Like in Exodus, Jesus’ death is the place where his people can be saved, knowing that One is sacrificed in their place. Like in Amos, Jesus’ death is where God’s judgement is centred; our sins are poured out on Jesus instead of us. God is the same God in the Old Testament and the New. A God who saves his people who don’t deserve it, and who requires all sin to be paid for.
A series of very strange things happened around the time of the death of Jesus on the cross. While he was hanging on the cross, it became dark like night-time in the middle of the day, from around midday to 3 p.m. (Matt 27:45). That would be incredibly creepy. At the time when the light was usually the brightest, it was darkness instead.
Many have approached this event by trying to work out the way that it could have happened. Maybe it was an eclipse? Well, no. This happened at Passover time, which meant a full moon, so an eclipse was impossible. In any case, a solar eclipse doesn’t lead to darkness for three hours.
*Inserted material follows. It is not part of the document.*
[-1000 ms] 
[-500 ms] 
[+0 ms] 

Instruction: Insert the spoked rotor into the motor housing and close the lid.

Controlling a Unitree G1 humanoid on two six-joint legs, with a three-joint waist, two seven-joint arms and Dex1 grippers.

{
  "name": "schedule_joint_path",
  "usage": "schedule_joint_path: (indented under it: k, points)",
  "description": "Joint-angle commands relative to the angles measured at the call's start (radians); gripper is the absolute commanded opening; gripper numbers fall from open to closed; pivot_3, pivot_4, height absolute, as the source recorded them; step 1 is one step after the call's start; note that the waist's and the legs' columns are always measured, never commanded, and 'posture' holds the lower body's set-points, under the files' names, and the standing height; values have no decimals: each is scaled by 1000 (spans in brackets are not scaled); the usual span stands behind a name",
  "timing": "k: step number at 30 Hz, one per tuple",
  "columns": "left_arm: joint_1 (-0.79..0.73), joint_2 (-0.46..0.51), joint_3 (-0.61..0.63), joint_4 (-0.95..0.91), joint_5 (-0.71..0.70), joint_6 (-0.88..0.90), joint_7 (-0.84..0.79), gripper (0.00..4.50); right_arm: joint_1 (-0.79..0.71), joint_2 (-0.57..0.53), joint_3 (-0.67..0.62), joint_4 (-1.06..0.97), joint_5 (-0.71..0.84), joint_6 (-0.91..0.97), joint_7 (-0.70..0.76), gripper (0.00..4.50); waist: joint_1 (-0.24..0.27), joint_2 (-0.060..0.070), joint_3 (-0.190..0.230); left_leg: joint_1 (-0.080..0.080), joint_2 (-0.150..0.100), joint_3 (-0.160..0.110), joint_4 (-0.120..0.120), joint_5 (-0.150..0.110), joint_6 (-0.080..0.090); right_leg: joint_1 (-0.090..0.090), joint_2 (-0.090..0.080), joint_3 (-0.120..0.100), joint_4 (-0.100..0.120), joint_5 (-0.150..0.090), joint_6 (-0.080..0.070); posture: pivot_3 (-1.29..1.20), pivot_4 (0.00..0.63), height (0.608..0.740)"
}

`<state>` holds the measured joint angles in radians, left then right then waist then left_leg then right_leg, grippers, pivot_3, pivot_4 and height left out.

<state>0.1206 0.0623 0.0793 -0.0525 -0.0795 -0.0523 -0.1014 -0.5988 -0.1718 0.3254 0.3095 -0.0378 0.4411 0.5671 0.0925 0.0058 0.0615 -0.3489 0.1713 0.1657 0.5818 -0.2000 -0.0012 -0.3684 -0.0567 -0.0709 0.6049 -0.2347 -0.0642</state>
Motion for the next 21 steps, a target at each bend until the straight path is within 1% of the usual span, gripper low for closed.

We’re not told the mechanism that God used to do this. Obviously this doesn’t usually happen and cannot easily be explained, yet we believe that God controls all things and can most certainly do something like this.
The real question to ask is what it means. Why would God do something so odd? Matthew doesn’t stop to explain it; he only reports it. As readers of the gospel, we should be asking if there is anywhere in the Old Testament that might help us understand this. And there is; in fact, with this event, there are two important places to look.The ninth plague in Egypt.
When God was about to save his people from slavery in Egypt, he sent a series of ten plagues on the Egyptians.